The Princess, who has a younger sister – Princess Yoko, 38 – said she felt a strong sense of responsibility as a member of the Imperial Family when she first attended New Year’s greetings being offered by Emperor Akihito to the public in 2011.

Members of the imperial family greet well-wishers who gathered at the imperial palace on January 2, 2011 from a balcony. (Kyodo)

“I heard shaking cheers and saw small flags of the rising sun. I felt the weight of the Emperor’s words as some people shed tears. I then realized that I must be a person worthy to stand in such a position,” she said. .

In addition to leading Shinyusha, the princess is also president of the Japan-Turkey Society and honorary patron of the Japan-British Society. Since April, she has been a visiting professor at Ritsumeikan University in Kyoto, western Japan.

“My father always said that his greatest asset was his people, and the same goes for me.
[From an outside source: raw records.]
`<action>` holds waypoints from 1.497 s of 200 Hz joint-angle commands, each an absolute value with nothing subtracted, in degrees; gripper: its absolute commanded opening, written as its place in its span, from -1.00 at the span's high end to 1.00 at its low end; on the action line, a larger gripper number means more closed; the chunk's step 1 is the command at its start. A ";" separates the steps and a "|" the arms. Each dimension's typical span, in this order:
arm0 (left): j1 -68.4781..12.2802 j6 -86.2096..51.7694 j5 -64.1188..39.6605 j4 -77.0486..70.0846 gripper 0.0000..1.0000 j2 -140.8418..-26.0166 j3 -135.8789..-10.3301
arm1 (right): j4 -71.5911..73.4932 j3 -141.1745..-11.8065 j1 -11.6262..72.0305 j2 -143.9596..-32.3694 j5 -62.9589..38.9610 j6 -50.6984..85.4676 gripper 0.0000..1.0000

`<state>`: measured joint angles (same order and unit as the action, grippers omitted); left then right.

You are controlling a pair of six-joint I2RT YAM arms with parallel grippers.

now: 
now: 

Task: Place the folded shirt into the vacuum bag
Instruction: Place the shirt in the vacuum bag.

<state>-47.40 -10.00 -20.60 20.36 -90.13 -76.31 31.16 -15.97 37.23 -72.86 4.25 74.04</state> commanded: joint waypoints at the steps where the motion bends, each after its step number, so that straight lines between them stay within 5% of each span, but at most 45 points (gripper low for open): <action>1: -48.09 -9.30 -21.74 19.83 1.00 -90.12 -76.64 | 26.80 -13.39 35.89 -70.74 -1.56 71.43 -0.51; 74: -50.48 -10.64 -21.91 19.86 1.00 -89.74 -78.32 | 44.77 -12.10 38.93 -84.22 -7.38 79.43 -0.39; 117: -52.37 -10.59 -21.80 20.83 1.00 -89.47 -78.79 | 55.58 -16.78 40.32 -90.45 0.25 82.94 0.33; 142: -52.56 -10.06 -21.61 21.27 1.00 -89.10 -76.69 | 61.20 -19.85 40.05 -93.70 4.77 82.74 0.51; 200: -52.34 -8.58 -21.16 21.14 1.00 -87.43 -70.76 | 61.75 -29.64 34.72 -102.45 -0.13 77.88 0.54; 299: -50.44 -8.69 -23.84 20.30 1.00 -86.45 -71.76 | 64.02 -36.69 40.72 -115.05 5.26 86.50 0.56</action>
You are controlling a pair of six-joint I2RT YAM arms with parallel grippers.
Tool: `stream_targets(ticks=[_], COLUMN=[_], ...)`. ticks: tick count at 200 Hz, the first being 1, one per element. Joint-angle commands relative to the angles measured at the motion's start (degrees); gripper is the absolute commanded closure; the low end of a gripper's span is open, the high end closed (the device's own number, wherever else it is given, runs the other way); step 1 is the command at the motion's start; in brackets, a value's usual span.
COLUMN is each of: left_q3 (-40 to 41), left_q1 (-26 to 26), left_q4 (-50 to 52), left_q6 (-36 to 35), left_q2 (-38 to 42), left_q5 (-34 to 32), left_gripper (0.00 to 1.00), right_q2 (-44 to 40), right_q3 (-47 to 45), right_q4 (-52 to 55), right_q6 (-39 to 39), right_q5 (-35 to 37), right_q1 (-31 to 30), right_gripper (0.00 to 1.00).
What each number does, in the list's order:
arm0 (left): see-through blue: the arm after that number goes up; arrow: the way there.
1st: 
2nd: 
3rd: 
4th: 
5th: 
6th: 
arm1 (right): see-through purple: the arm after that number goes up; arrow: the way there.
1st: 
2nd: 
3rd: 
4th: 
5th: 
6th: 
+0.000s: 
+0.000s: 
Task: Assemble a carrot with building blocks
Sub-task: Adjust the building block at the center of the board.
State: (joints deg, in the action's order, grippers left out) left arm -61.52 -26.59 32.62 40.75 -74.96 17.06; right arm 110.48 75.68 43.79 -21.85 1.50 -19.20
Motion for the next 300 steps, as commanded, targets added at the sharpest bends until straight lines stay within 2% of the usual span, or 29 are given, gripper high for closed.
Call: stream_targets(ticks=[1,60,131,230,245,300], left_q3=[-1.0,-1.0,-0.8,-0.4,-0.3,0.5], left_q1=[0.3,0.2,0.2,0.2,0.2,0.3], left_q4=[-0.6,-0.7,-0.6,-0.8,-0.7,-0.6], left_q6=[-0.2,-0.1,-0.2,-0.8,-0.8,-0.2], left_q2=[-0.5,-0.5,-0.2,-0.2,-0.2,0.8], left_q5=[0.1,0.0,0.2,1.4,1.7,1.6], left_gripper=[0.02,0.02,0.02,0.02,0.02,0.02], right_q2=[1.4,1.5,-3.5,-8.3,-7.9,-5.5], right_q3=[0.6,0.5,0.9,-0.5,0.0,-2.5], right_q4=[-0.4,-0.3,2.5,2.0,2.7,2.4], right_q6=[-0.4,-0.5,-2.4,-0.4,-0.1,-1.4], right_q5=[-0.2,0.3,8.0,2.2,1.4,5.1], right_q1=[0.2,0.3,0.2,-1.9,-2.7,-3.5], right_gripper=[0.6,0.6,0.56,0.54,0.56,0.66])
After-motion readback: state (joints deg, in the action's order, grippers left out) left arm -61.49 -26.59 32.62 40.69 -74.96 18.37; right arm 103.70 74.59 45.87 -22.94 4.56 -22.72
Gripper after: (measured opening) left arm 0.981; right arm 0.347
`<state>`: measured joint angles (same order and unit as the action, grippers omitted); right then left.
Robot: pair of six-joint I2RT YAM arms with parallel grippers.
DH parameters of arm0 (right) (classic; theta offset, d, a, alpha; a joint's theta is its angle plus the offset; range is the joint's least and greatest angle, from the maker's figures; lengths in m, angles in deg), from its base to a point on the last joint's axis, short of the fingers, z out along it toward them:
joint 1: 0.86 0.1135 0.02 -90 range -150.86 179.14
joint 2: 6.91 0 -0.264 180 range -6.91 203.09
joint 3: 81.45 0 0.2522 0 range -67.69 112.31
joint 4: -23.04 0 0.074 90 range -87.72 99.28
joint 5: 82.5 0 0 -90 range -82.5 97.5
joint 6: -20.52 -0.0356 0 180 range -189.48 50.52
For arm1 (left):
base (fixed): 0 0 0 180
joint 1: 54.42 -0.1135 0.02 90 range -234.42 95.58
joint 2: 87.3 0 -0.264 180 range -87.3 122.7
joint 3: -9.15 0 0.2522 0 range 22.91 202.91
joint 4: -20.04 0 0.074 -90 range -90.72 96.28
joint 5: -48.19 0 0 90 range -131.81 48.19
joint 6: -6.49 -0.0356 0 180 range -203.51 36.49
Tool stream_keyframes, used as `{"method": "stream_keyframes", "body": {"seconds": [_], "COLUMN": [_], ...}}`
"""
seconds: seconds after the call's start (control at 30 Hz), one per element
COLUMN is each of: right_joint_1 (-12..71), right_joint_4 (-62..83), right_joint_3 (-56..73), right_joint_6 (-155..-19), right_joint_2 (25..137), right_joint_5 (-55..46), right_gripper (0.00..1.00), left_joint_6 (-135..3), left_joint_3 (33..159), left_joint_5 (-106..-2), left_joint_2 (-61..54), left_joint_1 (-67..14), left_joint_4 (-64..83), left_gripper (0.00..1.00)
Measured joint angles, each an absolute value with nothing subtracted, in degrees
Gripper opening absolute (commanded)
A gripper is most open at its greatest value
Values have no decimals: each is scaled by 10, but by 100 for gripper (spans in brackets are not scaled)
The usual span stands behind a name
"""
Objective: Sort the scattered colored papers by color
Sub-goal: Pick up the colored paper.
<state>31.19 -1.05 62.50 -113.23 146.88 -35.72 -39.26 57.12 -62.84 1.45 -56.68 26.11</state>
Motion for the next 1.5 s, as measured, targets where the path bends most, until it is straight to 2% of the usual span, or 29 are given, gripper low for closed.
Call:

I hope that by engaging with many people through Shinyusha and other activities, more people will be able to understand my ideas.”

While the Princess admitted that it is difficult to hold many positions with the same level of enthusiasm, she also expressed her determination to use her position as a member of the Imperial Family to the benefit of others.

Princess Akiko also stressed the importance of preserving the cultural traditions of the Imperial Household, saying that she learned a lot about the unique words and phrases used in relation to the household and other related knowledge from her grandmother of 99-year-old Princess Yuriko, who is the oldest member of the Imperial family.

“There is meaning behind the culture, and I believe it is my duty as a member of the Imperial Family to continue to document and talk about it,” she said.